- **Description of the task**:
All of the data below should be returned exactly.

- **Entries shown**:
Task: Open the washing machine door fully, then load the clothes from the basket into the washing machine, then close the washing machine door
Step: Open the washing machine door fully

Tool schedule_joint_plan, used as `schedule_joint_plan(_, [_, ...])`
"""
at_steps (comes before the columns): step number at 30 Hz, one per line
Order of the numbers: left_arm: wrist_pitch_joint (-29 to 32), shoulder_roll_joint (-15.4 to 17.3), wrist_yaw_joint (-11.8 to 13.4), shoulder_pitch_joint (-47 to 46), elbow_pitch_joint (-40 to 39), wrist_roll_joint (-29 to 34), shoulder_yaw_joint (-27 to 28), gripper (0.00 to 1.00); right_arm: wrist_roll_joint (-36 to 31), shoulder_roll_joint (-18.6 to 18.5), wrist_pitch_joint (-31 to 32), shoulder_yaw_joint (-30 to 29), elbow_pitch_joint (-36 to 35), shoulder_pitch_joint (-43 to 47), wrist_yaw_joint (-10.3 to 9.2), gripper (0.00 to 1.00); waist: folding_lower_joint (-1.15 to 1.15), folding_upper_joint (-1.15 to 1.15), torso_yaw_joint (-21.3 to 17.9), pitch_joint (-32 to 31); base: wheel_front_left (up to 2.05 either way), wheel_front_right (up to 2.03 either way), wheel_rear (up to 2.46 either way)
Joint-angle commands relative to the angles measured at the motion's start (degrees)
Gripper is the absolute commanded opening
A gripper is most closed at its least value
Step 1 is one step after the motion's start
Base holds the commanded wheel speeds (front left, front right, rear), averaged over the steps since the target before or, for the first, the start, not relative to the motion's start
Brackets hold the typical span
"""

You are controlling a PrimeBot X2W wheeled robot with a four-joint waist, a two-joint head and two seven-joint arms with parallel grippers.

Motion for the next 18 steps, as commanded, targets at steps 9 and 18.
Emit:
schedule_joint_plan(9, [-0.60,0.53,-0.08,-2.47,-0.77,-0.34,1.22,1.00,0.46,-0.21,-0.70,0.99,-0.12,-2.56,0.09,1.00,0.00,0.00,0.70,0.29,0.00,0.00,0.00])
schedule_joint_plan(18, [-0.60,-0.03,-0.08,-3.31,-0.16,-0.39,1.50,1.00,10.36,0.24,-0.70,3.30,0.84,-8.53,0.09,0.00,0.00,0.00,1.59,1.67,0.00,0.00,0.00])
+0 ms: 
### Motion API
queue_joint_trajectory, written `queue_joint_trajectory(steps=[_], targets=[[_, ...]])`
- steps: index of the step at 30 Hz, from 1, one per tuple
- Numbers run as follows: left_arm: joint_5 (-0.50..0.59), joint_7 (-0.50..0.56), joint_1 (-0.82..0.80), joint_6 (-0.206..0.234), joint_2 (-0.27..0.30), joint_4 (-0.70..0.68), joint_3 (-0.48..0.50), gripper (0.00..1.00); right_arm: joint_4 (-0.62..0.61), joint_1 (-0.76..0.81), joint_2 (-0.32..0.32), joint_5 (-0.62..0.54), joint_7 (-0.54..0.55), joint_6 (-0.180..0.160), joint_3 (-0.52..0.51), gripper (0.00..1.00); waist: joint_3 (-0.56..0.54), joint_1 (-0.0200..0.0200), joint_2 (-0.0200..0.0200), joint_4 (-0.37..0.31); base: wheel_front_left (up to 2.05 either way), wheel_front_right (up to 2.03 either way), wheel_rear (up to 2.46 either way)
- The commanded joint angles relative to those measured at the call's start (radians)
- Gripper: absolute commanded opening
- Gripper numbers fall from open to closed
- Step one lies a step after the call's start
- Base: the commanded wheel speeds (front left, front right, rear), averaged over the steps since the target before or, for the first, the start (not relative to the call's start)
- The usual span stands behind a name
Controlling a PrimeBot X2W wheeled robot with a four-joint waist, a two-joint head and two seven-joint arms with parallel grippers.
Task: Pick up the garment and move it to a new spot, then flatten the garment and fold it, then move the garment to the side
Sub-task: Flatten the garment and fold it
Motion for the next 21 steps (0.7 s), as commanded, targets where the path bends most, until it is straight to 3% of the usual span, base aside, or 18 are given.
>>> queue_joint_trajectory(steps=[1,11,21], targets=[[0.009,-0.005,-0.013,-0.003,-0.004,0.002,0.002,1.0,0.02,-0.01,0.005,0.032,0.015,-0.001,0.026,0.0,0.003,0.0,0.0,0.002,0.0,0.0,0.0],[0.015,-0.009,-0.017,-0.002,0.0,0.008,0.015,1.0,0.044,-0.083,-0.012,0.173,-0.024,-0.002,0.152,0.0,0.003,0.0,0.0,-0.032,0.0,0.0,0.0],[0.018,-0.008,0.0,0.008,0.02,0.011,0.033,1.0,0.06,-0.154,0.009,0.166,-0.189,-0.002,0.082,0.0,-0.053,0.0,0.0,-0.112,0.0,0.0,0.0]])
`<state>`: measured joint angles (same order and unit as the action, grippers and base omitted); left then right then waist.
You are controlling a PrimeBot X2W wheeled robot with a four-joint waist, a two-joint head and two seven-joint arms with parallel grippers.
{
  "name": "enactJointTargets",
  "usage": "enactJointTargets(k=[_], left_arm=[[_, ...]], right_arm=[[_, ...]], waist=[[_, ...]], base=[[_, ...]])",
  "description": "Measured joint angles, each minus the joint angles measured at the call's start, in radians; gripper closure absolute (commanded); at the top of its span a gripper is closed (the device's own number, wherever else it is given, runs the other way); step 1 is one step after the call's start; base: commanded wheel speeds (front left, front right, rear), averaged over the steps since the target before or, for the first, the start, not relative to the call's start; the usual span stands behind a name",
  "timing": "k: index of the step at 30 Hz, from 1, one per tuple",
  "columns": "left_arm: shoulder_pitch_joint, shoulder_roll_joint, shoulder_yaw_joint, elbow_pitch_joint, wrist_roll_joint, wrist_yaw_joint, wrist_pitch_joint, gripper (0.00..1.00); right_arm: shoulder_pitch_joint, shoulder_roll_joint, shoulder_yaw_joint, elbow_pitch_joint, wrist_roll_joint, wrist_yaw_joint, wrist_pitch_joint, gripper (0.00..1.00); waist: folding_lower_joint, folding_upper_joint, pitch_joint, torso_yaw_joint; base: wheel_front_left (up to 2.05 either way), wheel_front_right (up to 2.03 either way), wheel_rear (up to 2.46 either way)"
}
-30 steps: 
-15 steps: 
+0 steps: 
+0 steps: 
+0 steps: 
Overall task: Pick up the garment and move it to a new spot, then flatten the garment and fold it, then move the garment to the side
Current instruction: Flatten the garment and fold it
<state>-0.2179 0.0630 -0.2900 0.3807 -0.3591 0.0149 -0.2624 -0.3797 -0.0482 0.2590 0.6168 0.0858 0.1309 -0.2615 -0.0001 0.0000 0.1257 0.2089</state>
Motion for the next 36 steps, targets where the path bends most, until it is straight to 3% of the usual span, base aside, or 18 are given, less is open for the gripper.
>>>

- **Your solution**:
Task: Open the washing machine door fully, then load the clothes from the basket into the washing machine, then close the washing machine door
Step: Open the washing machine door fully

Tool schedule_joint_plan, used as `schedule_joint_plan(_, [_, ...])`
"""
at_steps (comes before the columns): step number at 30 Hz, one per line
Order of the numbers: left_arm: wrist_pitch_joint (-29 to 32), shoulder_roll_joint (-15.4 to 17.3), wrist_yaw_joint (-11.8 to 13.4), shoulder_pitch_joint (-47 to 46), elbow_pitch_joint (-40 to 39), wrist_roll_joint (-29 to 34), shoulder_yaw_joint (-27 to 28), gripper (0.00 to 1.00); right_arm: wrist_roll_joint (-36 to 31), shoulder_roll_joint (-18.6 to 18.5), wrist_pitch_joint (-31 to 32), shoulder_yaw_joint (-30 to 29), elbow_pitch_joint (-36 to 35), shoulder_pitch_joint (-43 to 47), wrist_yaw_joint (-10.3 to 9.2), gripper (0.00 to 1.00); waist: folding_lower_joint (-1.15 to 1.15), folding_upper_joint (-1.15 to 1.15), torso_yaw_joint (-21.3 to 17.9), pitch_joint (-32 to 31); base: wheel_front_left (up to 2.05 either way), wheel_front_right (up to 2.03 either way), wheel_rear (up to 2.46 either way)
Joint-angle commands relative to the angles measured at the motion's start (degrees)
Gripper is the absolute commanded opening
A gripper is most closed at its least value
Step 1 is one step after the motion's start
Base holds the commanded wheel speeds (front left, front right, rear), averaged over the steps since the target before or, for the first, the start, not relative to the motion's start
Brackets hold the typical span
"""

You are controlling a PrimeBot X2W wheeled robot with a four-joint waist, a two-joint head and two seven-joint arms with parallel grippers.

Motion for the next 18 steps, as commanded, targets at steps 9 and 18.
Emit:
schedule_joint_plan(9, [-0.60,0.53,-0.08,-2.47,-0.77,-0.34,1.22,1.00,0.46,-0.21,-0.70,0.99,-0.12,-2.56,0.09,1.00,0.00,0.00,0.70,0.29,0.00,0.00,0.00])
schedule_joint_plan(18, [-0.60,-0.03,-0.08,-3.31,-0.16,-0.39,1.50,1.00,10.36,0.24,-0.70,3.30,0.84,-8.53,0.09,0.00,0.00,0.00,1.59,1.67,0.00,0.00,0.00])
+0 ms: 
### Motion API
queue_joint_trajectory, written `queue_joint_trajectory(steps=[_], targets=[[_, ...]])`
- steps: index of the step at 30 Hz, from 1, one per tuple
- Numbers run as follows: left_arm: joint_5 (-0.50..0.59), joint_7 (-0.50..0.56), joint_1 (-0.82..0.80), joint_6 (-0.206..0.234), joint_2 (-0.27..0.30), joint_4 (-0.70..0.68), joint_3 (-0.48..0.50), gripper (0.00..1.00); right_arm: joint_4 (-0.62..0.61), joint_1 (-0.76..0.81), joint_2 (-0.32..0.32), joint_5 (-0.62..0.54), joint_7 (-0.54..0.55), joint_6 (-0.180..0.160), joint_3 (-0.52..0.51), gripper (0.00..1.00); waist: joint_3 (-0.56..0.54), joint_1 (-0.0200..0.0200), joint_2 (-0.0200..0.0200), joint_4 (-0.37..0.31); base: wheel_front_left (up to 2.05 either way), wheel_front_right (up to 2.03 either way), wheel_rear (up to 2.46 either way)
- The commanded joint angles relative to those measured at the call's start (radians)
- Gripper: absolute commanded opening
- Gripper numbers fall from open to closed
- Step one lies a step after the call's start
- Base: the commanded wheel speeds (front left, front right, rear), averaged over the steps since the target before or, for the first, the start (not relative to the call's start)
- The usual span stands behind a name
Controlling a PrimeBot X2W wheeled robot with a four-joint waist, a two-joint head and two seven-joint arms with parallel grippers.
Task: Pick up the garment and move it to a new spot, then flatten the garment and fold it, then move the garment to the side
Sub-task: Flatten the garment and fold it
Motion for the next 21 steps (0.7 s), as commanded, targets where the path bends most, until it is straight to 3% of the usual span, base aside, or 18 are given.
>>> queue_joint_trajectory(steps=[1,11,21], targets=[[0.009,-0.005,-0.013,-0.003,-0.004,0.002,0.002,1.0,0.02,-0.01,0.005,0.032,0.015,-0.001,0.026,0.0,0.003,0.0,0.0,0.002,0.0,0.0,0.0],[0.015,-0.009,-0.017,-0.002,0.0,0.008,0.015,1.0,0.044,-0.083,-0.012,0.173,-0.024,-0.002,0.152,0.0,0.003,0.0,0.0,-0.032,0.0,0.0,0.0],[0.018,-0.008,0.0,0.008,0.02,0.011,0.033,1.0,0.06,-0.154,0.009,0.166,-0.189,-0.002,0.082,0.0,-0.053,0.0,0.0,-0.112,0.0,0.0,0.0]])
`<state>`: measured joint angles (same order and unit as the action, grippers and base omitted); left then right then waist.
You are controlling a PrimeBot X2W wheeled robot with a four-joint waist, a two-joint head and two seven-joint arms with parallel grippers.
{
  "name": "enactJointTargets",
  "usage": "enactJointTargets(k=[_], left_arm=[[_, ...]], right_arm=[[_, ...]], waist=[[_, ...]], base=[[_, ...]])",
  "description": "Measured joint angles, each minus the joint angles measured at the call's start, in radians; gripper closure absolute (commanded); at the top of its span a gripper is closed (the device's own number, wherever else it is given, runs the other way); step 1 is one step after the call's start; base: commanded wheel speeds (front left, front right, rear), averaged over the steps since the target before or, for the first, the start, not relative to the call's start; the usual span stands behind a name",
  "timing": "k: index of the step at 30 Hz, from 1, one per tuple",
  "columns": "left_arm: shoulder_pitch_joint, shoulder_roll_joint, shoulder_yaw_joint, elbow_pitch_joint, wrist_roll_joint, wrist_yaw_joint, wrist_pitch_joint, gripper (0.00..1.00); right_arm: shoulder_pitch_joint, shoulder_roll_joint, shoulder_yaw_joint, elbow_pitch_joint, wrist_roll_joint, wrist_yaw_joint, wrist_pitch_joint, gripper (0.00..1.00); waist: folding_lower_joint, folding_upper_joint, pitch_joint, torso_yaw_joint; base: wheel_front_left (up to 2.05 either way), wheel_front_right (up to 2.03 either way), wheel_rear (up to 2.46 either way)"
}
-30 steps: 
-15 steps: 
+0 steps: 
+0 steps: 
+0 steps: 
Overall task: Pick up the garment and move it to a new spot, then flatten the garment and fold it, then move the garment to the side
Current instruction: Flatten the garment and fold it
<state>-0.2179 0.0630 -0.2900 0.3807 -0.3591 0.0149 -0.2624 -0.3797 -0.0482 0.2590 0.6168 0.0858 0.1309 -0.2615 -0.0001 0.0000 0.1257 0.2089</state>
Motion for the next 36 steps, targets where the path bends most, until it is straight to 3% of the usual span, base aside, or 18 are given, less is open for the gripper.
>>>

The required output has been supplied.